Abstract

Mechanical thrombectomy (MT) is effective for acute ischemic stroke with large vessel occlusion (AIS-LVO) within an extended therapeutic window. However, successful reperfusion does not guarantee positive prognosis, with around 40-50% of cases yielding favorable outcomes. Preoperative prediction of patient outcomes is essential to identify those who may benefit from MT. Although machine learning (ML) has shown promise in handling variables with non-linear relationships in prediction models, its "black box" nature and the absence of ML models for extended-window MT prognosis remain limitations. This study aimed to establish and select the optimal model for predicting extended-window MT outcomes, with the Shapley additive explanation (SHAP) approach used to enhance the interpretability of the selected model.

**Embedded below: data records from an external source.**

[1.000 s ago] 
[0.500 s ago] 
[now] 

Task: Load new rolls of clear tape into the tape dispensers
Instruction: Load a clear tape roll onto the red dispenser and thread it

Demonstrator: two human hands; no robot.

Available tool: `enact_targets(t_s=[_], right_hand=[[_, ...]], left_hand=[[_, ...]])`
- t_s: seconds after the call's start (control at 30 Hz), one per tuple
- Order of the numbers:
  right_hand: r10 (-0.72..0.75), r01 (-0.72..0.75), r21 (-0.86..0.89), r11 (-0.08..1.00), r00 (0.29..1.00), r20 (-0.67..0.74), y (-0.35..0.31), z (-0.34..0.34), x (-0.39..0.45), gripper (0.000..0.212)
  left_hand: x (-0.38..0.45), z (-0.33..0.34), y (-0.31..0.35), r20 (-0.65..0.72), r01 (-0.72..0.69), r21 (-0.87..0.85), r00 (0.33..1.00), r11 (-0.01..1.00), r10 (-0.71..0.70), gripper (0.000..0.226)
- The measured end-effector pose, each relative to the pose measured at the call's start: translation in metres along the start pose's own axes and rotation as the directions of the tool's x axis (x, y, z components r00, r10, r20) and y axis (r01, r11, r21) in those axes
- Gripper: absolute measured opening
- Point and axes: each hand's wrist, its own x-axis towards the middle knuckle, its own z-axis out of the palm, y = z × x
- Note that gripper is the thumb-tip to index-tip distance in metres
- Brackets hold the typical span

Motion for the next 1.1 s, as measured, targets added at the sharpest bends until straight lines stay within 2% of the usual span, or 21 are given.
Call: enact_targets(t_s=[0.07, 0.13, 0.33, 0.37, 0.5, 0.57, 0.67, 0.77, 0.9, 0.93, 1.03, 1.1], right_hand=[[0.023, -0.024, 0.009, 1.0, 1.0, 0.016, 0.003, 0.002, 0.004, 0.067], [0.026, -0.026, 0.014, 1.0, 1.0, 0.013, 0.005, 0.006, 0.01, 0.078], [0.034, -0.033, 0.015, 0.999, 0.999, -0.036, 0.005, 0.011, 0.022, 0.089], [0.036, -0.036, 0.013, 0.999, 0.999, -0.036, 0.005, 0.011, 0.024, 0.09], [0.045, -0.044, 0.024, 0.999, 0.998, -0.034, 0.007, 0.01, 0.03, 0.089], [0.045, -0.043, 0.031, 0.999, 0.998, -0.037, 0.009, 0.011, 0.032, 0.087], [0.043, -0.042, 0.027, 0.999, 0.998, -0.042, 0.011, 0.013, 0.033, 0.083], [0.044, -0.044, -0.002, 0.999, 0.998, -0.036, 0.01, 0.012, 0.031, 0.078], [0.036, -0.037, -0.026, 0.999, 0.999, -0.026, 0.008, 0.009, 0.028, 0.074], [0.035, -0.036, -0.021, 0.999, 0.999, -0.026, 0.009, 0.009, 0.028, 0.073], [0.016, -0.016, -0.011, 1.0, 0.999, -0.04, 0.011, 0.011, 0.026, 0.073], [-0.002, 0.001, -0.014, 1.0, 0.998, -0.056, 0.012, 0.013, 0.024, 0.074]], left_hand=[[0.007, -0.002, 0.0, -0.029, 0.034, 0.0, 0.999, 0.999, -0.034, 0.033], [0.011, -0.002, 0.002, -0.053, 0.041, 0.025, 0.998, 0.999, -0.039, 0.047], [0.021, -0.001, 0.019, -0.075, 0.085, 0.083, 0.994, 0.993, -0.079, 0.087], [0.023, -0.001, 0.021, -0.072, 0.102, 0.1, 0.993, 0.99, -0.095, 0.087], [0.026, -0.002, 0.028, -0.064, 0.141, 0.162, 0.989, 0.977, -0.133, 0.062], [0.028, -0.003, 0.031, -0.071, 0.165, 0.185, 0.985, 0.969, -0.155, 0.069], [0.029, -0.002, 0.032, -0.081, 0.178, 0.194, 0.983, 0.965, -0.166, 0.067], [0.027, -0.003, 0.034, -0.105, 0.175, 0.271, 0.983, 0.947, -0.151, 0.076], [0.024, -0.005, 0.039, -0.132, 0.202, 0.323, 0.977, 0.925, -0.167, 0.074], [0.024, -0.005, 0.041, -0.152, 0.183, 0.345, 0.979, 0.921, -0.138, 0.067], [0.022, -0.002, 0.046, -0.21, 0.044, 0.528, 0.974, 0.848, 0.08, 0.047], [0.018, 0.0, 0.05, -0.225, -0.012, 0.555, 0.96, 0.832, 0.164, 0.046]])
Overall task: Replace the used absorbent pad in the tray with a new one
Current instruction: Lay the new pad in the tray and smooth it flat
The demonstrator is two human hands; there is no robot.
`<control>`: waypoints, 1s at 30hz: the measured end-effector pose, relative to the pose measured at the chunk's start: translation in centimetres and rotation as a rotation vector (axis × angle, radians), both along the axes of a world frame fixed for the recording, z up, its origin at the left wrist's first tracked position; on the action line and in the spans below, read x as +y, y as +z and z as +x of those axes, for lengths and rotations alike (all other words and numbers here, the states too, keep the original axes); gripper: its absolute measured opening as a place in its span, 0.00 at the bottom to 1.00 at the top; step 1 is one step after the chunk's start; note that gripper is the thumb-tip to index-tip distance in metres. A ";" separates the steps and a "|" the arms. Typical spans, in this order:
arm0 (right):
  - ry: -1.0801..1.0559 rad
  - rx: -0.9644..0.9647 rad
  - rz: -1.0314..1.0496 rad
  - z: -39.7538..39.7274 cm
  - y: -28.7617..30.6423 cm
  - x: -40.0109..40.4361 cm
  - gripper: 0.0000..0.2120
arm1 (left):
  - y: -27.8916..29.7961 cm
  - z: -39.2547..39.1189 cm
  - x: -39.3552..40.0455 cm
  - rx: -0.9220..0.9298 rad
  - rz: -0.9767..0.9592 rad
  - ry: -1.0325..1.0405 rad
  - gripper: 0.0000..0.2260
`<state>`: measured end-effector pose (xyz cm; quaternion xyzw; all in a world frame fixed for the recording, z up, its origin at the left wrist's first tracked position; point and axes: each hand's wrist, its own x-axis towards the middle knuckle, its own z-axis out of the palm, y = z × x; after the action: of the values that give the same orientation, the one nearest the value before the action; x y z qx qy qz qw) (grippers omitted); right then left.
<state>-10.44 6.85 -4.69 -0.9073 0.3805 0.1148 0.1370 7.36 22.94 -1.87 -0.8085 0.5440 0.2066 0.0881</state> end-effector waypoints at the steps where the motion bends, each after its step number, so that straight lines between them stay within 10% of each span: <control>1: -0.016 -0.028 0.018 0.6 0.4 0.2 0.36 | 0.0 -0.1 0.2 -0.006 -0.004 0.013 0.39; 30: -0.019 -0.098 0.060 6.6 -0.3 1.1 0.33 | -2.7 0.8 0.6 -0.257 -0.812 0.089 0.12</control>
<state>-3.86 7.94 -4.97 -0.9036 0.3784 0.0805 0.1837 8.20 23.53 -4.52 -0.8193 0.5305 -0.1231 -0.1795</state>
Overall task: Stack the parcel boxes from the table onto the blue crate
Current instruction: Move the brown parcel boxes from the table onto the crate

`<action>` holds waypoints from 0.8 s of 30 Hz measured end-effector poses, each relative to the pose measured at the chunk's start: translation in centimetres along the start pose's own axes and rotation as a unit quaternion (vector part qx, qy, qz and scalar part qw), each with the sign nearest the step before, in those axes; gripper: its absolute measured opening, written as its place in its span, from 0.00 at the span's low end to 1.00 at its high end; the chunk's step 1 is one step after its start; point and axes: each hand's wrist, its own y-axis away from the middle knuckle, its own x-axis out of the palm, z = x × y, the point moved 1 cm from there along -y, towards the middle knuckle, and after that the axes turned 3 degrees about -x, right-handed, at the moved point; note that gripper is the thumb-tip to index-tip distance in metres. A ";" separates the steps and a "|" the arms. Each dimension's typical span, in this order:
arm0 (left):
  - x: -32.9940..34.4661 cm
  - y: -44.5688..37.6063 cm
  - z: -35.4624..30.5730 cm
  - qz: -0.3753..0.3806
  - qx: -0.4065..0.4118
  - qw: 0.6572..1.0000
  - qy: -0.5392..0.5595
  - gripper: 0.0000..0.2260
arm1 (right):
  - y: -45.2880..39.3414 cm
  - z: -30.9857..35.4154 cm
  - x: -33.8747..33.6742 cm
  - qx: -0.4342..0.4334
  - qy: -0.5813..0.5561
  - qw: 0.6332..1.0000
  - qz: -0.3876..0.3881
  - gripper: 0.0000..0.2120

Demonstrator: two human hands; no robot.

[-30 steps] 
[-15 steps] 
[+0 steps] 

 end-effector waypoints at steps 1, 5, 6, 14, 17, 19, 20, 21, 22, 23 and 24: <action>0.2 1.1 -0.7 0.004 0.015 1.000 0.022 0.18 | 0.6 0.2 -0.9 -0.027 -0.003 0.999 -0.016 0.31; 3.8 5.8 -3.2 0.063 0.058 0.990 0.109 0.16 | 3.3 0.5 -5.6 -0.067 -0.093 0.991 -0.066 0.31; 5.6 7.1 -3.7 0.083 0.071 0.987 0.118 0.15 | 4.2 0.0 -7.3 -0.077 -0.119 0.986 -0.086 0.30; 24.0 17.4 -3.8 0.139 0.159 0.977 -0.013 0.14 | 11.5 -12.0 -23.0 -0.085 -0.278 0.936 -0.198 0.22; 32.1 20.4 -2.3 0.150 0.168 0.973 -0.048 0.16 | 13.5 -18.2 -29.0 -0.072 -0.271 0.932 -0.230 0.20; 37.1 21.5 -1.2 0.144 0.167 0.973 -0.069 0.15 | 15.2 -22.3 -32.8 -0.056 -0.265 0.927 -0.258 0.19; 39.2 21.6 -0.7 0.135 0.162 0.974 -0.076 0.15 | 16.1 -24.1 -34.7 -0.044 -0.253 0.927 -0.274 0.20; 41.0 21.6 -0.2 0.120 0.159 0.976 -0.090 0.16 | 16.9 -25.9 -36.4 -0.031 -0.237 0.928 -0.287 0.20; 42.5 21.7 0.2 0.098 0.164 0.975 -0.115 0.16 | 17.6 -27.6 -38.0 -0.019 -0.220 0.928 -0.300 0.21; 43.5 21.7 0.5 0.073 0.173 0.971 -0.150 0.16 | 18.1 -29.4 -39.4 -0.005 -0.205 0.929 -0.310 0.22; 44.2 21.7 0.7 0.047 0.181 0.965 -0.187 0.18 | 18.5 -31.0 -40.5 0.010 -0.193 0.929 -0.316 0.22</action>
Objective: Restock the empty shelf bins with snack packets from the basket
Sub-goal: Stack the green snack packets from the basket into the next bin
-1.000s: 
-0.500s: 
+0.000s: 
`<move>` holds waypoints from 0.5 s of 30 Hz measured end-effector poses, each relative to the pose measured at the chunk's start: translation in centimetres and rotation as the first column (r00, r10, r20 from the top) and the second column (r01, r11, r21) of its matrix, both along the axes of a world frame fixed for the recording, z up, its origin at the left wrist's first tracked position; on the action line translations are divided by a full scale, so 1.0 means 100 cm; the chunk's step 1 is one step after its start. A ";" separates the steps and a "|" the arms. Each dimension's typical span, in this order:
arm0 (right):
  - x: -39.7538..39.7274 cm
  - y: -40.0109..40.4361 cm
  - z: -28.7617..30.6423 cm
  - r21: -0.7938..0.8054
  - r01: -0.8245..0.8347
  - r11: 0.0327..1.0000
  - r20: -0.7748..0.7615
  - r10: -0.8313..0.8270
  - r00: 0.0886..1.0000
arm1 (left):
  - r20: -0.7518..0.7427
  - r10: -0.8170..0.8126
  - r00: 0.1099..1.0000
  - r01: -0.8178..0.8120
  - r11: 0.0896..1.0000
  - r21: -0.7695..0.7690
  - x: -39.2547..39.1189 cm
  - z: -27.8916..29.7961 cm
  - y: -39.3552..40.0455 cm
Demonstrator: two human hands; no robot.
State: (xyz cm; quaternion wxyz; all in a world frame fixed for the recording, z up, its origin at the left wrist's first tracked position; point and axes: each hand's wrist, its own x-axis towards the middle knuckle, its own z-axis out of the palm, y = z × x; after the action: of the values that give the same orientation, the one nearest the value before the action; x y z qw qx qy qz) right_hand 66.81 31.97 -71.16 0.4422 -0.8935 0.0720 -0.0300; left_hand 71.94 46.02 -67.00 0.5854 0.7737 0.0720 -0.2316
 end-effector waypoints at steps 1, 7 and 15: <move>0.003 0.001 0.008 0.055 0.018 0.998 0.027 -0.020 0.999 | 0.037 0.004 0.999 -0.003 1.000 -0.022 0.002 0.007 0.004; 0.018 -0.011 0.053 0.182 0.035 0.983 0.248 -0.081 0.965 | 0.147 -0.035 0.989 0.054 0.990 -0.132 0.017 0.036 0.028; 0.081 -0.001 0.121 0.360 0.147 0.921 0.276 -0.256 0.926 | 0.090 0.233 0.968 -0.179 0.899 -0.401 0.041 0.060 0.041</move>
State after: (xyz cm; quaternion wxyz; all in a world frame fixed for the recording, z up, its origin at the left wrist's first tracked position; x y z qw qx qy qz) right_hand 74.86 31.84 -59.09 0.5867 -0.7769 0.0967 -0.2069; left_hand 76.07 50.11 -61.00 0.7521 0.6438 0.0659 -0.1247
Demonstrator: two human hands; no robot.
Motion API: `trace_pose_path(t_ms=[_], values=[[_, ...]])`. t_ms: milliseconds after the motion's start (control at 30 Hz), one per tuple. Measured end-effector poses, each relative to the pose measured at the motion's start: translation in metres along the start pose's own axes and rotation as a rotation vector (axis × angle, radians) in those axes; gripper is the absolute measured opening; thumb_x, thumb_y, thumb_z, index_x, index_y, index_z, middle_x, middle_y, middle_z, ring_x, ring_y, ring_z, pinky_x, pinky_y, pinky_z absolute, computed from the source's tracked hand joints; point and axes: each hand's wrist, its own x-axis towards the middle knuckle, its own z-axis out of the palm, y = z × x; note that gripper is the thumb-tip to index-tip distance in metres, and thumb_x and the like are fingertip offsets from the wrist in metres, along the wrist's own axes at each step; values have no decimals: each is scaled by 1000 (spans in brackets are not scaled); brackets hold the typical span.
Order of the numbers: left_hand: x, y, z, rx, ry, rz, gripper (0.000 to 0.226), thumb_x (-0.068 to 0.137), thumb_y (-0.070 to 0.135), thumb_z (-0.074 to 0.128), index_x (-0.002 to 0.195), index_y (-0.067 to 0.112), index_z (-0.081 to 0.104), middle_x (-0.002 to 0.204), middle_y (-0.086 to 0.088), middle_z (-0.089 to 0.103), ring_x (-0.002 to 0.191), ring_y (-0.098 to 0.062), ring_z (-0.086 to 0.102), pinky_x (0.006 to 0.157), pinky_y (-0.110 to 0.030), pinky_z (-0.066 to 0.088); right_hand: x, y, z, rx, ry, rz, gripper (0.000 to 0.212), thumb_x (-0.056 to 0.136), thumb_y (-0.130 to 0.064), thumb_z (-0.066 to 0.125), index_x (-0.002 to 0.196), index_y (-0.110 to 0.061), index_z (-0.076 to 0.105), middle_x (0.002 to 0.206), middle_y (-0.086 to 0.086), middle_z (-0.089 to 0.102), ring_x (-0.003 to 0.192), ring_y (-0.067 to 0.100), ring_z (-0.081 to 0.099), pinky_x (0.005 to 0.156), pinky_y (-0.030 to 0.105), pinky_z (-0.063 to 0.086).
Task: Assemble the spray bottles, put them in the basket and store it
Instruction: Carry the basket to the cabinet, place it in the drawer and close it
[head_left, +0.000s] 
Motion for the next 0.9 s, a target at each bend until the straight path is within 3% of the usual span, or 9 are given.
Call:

A retrospective analysis was conducted on 260 AIS-LVO patients undergoing extended-window MT. Selected patients were allocated into training and test sets at a 3:1 ratio following inclusion and exclusion criteria. Four ML classifiers and one logistic regression (Logit) model were constructed using pre-treatment variables from the training set. The optimal model was selected through comparative validation, with key features interpreted using the SHAP approach. The effectiveness of the chosen model was further evaluated using the test set. Of the 212 selected patients, 159 comprised the training and 53 the test sets. Extreme gradient boosting (XGBoost) showed the highest discrimination with an area under the curve (AUC) of 0.93 during validation, and maintained an AUC of 0.77 during testing. SHAP analysis identified ischemic core volume, baseline NHISS score, ischemic penumbra volume, ASPECTS, and patient age as the top five determinants of outcome prediction. XGBoost emerged as the most effective for predicting the prognosis of AIS-LVO patients undergoing MT within the extended therapeutic window. SHAP interpretation improved its clinical confidence, paving the way for ML in clinical decision-making.